Every line below is to be copied exactly, with the pictures left out.

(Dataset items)
━━━━━━━━━━━━━━━━

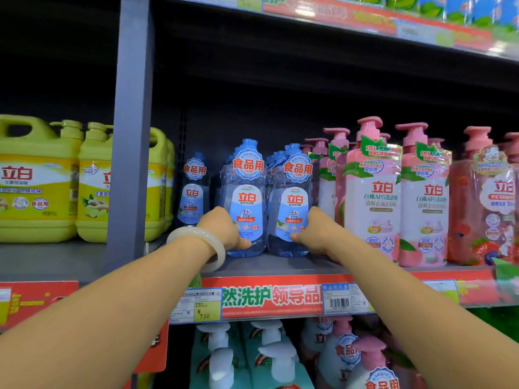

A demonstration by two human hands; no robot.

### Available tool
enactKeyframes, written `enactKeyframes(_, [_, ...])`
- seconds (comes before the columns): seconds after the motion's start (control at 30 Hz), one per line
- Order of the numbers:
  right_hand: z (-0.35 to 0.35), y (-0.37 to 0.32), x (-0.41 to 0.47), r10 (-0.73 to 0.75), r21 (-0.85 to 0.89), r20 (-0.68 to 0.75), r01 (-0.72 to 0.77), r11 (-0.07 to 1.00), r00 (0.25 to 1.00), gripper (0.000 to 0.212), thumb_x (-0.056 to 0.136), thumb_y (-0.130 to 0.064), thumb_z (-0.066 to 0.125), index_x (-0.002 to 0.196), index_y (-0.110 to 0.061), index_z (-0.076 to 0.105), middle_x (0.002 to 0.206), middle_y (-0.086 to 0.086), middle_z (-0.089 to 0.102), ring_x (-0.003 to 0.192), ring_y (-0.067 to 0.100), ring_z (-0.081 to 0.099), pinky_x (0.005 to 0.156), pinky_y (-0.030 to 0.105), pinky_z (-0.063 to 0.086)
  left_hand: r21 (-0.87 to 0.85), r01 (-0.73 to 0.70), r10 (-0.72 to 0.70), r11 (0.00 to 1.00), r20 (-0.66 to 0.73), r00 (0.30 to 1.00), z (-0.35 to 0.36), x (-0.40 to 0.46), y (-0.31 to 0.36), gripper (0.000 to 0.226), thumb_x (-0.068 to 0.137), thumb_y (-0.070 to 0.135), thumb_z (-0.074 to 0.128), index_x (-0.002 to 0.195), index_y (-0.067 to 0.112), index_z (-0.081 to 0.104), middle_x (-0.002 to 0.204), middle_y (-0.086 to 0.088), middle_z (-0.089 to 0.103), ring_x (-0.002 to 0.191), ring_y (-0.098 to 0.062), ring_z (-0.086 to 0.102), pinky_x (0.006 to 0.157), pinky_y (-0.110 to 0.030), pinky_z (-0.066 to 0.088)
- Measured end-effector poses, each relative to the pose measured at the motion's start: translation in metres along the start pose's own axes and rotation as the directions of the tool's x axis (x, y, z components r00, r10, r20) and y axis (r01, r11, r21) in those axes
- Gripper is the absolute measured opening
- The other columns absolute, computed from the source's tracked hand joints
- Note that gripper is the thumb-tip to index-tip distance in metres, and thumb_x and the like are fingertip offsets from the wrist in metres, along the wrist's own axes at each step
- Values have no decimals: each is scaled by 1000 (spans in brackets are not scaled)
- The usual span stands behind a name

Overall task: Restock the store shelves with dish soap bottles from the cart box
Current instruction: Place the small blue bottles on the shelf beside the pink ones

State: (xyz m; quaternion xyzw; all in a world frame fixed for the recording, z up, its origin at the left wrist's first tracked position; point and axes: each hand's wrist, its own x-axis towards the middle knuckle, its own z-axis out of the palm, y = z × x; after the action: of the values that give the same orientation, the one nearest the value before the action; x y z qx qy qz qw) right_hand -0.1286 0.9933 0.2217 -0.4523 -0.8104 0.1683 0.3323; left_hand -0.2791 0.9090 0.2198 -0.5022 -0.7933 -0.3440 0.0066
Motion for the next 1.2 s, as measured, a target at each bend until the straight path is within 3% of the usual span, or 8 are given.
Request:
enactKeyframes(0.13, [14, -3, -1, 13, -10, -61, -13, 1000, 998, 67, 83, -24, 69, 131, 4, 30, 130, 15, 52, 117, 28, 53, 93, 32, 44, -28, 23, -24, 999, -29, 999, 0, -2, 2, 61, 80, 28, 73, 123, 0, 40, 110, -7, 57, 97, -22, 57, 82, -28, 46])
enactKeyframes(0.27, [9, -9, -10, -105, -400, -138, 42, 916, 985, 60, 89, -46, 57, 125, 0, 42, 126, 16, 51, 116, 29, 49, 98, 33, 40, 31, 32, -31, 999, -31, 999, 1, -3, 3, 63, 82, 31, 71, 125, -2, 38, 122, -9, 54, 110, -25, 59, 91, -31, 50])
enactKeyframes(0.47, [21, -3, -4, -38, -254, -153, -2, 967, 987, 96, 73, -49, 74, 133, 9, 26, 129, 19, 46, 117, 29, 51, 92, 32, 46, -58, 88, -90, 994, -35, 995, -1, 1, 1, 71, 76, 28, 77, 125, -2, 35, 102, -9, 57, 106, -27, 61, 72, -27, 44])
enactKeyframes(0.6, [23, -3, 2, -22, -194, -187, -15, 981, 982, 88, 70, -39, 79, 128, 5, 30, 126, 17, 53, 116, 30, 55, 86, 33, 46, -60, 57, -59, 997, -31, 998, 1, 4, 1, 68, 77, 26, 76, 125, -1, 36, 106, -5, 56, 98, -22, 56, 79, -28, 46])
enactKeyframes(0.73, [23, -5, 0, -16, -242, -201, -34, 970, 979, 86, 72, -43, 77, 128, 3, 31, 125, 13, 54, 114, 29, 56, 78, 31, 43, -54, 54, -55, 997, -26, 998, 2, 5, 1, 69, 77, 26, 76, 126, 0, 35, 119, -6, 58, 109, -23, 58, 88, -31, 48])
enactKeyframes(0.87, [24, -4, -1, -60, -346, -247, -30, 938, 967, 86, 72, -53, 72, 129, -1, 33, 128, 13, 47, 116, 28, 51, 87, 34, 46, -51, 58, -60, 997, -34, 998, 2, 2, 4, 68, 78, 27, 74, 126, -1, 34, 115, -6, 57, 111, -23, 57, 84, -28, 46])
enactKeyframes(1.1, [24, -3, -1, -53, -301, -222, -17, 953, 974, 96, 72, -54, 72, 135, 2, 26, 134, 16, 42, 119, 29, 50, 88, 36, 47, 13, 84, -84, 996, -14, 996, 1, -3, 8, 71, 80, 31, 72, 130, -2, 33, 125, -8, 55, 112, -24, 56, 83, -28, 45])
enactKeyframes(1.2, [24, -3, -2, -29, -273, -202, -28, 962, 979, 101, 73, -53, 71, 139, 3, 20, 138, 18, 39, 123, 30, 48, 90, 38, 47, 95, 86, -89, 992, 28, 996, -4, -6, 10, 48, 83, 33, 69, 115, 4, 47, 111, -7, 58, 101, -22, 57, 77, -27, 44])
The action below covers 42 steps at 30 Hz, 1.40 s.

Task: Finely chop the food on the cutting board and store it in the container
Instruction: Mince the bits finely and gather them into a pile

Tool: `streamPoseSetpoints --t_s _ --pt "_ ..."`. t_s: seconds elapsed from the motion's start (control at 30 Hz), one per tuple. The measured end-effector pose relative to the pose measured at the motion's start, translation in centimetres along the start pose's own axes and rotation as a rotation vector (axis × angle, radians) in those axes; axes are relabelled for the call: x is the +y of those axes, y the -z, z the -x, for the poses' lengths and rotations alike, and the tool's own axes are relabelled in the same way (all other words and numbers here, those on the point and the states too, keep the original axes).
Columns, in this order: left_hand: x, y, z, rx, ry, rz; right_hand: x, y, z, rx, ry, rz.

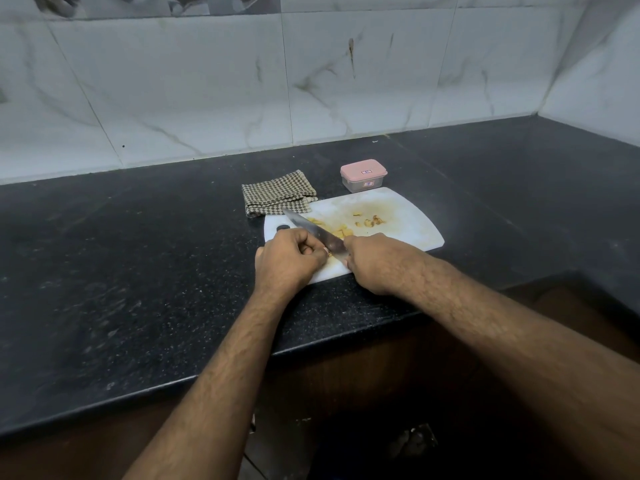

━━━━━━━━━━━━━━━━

● Finished exercise
A demonstration by two human hands; no robot.

### Available tool
enactKeyframes, written `enactKeyframes(_, [_, ...])`
- seconds (comes before the columns): seconds after the motion's start (control at 30 Hz), one per line
- Order of the numbers:
  right_hand: z (-0.35 to 0.35), y (-0.37 to 0.32), x (-0.41 to 0.47), r10 (-0.73 to 0.75), r21 (-0.85 to 0.89), r20 (-0.68 to 0.75), r01 (-0.72 to 0.77), r11 (-0.07 to 1.00), r00 (0.25 to 1.00), gripper (0.000 to 0.212), thumb_x (-0.056 to 0.136), thumb_y (-0.130 to 0.064), thumb_z (-0.066 to 0.125), index_x (-0.002 to 0.196), index_y (-0.110 to 0.061), index_z (-0.076 to 0.105), middle_x (0.002 to 0.206), middle_y (-0.086 to 0.086), middle_z (-0.089 to 0.102), ring_x (-0.003 to 0.192), ring_y (-0.067 to 0.100), ring_z (-0.081 to 0.099), pinky_x (0.005 to 0.156), pinky_y (-0.030 to 0.105), pinky_z (-0.063 to 0.086)
  left_hand: r21 (-0.87 to 0.85), r01 (-0.73 to 0.70), r10 (-0.72 to 0.70), r11 (0.00 to 1.00), r20 (-0.66 to 0.73), r00 (0.30 to 1.00), z (-0.35 to 0.36), x (-0.40 to 0.46), y (-0.31 to 0.36), gripper (0.000 to 0.226), thumb_x (-0.068 to 0.137), thumb_y (-0.070 to 0.135), thumb_z (-0.074 to 0.128), index_x (-0.002 to 0.195), index_y (-0.067 to 0.112), index_z (-0.081 to 0.104), middle_x (-0.002 to 0.204), middle_y (-0.086 to 0.088), middle_z (-0.089 to 0.103), ring_x (-0.002 to 0.191), ring_y (-0.098 to 0.062), ring_z (-0.086 to 0.102), pinky_x (0.006 to 0.157), pinky_y (-0.110 to 0.030), pinky_z (-0.066 to 0.088)
- Measured end-effector poses, each relative to the pose measured at the motion's start: translation in metres along the start pose's own axes and rotation as the directions of the tool's x axis (x, y, z components r00, r10, r20) and y axis (r01, r11, r21) in those axes
- Gripper is the absolute measured opening
- The other columns absolute, computed from the source's tracked hand joints
- Note that gripper is the thumb-tip to index-tip distance in metres, and thumb_x and the like are fingertip offsets from the wrist in metres, along the wrist's own axes at each step
- Values have no decimals: each is scaled by 1000 (spans in brackets are not scaled)
- The usual span stands behind a name

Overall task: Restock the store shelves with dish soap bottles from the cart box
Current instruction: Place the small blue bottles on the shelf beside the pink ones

State: (xyz m; quaternion xyzw; all in a world frame fixed for the recording, z up, its origin at the left wrist's first tracked position; point and axes: each hand's wrist, its own x-axis towards the middle knuckle, its own z-axis out of the palm, y = z × x; after the action: of the values that give the same orientation, the one nearest the value before the action; x y z qx qy qz qw) right_hand -0.1286 0.9933 0.2217 -0.4523 -0.8104 0.1683 0.3323; left_hand -0.2791 0.9090 0.2198 -0.5022 -0.7933 -0.3440 0.0066
Motion for the next 1.2 s, as measured, a target at each bend until the straight path is within 3% of the usual span, or 8 are given.
Request:
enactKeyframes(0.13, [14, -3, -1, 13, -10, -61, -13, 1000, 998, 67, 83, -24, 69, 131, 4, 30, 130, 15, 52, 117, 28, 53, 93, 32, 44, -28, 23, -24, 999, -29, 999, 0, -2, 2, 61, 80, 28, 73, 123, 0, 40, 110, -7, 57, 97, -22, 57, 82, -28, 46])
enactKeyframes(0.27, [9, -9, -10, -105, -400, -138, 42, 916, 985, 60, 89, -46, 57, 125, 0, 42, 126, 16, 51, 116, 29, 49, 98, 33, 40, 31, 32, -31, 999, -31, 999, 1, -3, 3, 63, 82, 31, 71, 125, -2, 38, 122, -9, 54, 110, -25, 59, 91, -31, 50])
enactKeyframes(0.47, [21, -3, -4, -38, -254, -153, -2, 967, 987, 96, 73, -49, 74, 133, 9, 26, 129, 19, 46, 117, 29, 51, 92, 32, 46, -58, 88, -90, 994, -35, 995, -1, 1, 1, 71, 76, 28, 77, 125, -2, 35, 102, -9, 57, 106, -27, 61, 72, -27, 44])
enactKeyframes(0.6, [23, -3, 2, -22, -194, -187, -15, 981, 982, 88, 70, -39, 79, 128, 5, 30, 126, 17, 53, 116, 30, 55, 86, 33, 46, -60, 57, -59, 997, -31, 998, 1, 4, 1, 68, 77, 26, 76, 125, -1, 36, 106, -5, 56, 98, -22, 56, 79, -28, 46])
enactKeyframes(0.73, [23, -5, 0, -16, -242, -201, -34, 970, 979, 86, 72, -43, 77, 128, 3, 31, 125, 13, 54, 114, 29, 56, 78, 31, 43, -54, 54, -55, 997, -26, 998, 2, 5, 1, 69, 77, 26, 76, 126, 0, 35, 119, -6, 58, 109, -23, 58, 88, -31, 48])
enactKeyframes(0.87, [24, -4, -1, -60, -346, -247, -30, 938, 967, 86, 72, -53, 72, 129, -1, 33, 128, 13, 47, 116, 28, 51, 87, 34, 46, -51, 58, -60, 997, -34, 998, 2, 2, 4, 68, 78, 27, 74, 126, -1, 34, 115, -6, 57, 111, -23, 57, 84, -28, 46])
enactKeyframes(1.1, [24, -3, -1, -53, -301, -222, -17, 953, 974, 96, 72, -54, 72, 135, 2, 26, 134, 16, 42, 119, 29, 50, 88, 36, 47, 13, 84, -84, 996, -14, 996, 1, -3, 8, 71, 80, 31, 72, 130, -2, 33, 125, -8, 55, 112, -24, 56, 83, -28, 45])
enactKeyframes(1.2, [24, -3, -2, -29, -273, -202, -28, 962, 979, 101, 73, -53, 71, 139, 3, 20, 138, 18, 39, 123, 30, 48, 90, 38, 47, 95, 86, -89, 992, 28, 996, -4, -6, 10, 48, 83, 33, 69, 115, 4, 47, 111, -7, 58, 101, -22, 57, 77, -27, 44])
The action below covers 42 steps at 30 Hz, 1.40 s.

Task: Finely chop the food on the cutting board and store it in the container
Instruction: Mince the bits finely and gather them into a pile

Tool: `streamPoseSetpoints --t_s _ --pt "_ ..."`. t_s: seconds elapsed from the motion's start (control at 30 Hz), one per tuple. The measured end-effector pose relative to the pose measured at the motion's start, translation in centimetres along the start pose's own axes and rotation as a rotation vector (axis × angle, radians) in those axes; axes are relabelled for the call: x is the +y of those axes, y the -z, z the -x, for the poses' lengths and rotations alike, and the tool's own axes are relabelled in the same way (all other words and numbers here, those on the point and the states too, keep the original axes).
Columns, in this order: left_hand: x, y, z, rx, ry, rz; right_hand: x, y, z, rx, ry, rz.

Nothing more is required for this answer.